Any object that has a unique key member should ideally be represented as an object where the key is pulled out as the member string – this leads to unambiguous comparison. See the example below.
Arrays present more of a problem for comparison. This is because arrays are used for different purposes. For example, if an array is used to represent an x,y coordinate, then the expectation is that [ 34, 56 ] is not the same as [ 56, 34 ]. However, if the array is being used as an unordered set of numbers, then the arrays should be considered equal. So comparing by position or as unordered items are alternative approaches to be applied depending on the interpretation of the array data.
Furthermore, comparing by position is not always what is needed when we use an array as a list, where the item order is significant. In this case, comparing [1,3,2,4,5] with [1,3,4,5] by position would give three differences: 2 != 4, 4 != 5 and 5 is a deleted item.
[ 1, 3, 2, 4, 5 ]
| | | | x
[ 1, 3, 4, 5 ]
A more intelligent ordered comparison might just say that 2 has been inserted.
[ 1, 3, 2, 4, 5 ]
| | + | |
[ 1, 3, 4, 5 ]
So it is arrays that cause most problems in comparing JSON data.
When JSON is generated, arrays are often used where the data could be represented as objects.

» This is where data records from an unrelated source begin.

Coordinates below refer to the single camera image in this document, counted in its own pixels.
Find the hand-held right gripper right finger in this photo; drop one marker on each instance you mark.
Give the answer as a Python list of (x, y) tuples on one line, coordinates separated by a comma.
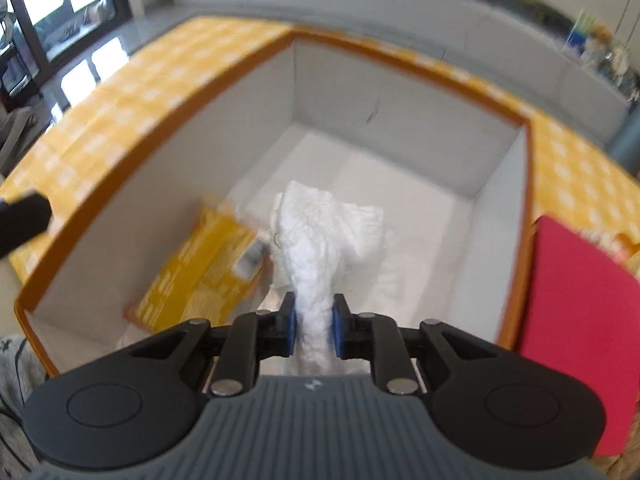
[(337, 331)]

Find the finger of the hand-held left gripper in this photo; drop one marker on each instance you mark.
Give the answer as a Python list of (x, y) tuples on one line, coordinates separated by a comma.
[(22, 220)]

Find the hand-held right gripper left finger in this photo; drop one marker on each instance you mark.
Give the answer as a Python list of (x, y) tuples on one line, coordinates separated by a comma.
[(289, 327)]

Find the white cloth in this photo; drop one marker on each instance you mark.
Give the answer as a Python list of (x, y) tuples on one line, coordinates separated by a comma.
[(320, 250)]

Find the orange-rimmed white cardboard box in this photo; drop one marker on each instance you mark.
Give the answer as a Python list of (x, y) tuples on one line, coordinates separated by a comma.
[(380, 125)]

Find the yellow printed packet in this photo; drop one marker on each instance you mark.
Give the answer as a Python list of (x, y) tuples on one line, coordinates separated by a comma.
[(200, 280)]

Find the grey patterned cloth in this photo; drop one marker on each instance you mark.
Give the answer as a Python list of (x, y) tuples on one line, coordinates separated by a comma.
[(15, 400)]

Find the glass sliding door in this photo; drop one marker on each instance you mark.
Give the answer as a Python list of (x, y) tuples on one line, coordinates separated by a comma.
[(55, 5)]

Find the red flat sheet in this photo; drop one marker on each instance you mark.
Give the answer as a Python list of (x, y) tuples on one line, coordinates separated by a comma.
[(575, 320)]

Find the grey low counter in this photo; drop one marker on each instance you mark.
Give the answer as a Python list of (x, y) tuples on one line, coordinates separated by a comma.
[(450, 25)]

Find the dark grey round object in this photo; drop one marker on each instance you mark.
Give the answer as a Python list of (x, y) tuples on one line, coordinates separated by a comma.
[(625, 135)]

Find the clutter of small colourful things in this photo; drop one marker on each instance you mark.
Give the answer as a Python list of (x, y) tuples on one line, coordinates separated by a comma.
[(597, 45)]

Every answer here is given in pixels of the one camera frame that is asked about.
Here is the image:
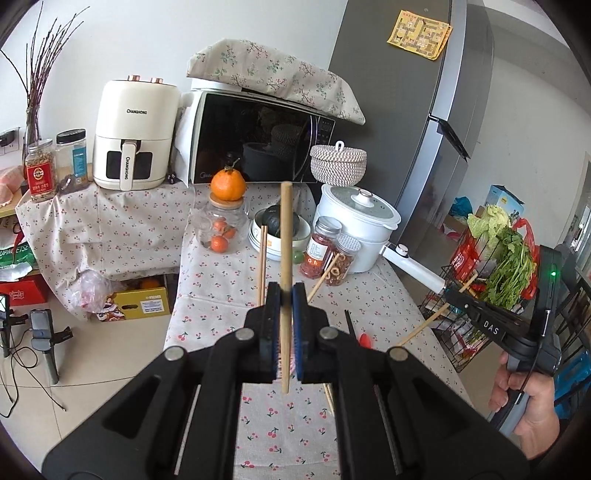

Converting such an array into an object may therefore be a sensible pre-comparison step in order to get only ‘real’ changes identified.
For example:
{"contacts": [
{
"id": "324",
"first_name": "AN",
"last_name": "Other"
},
{
"id": "127",
"first_name": "John",
"last_name": "Doe"
}
]}
would be much better represented for comparison purposes as:
{"contacts": {
"324": {
"first_name": "AN",
"last_name": "Other"
},
"127": {
"first_name": "John",
"last_name": "Doe"
}
}}
It may not look quite so natural, but the corresponding contacts will be aligned properly.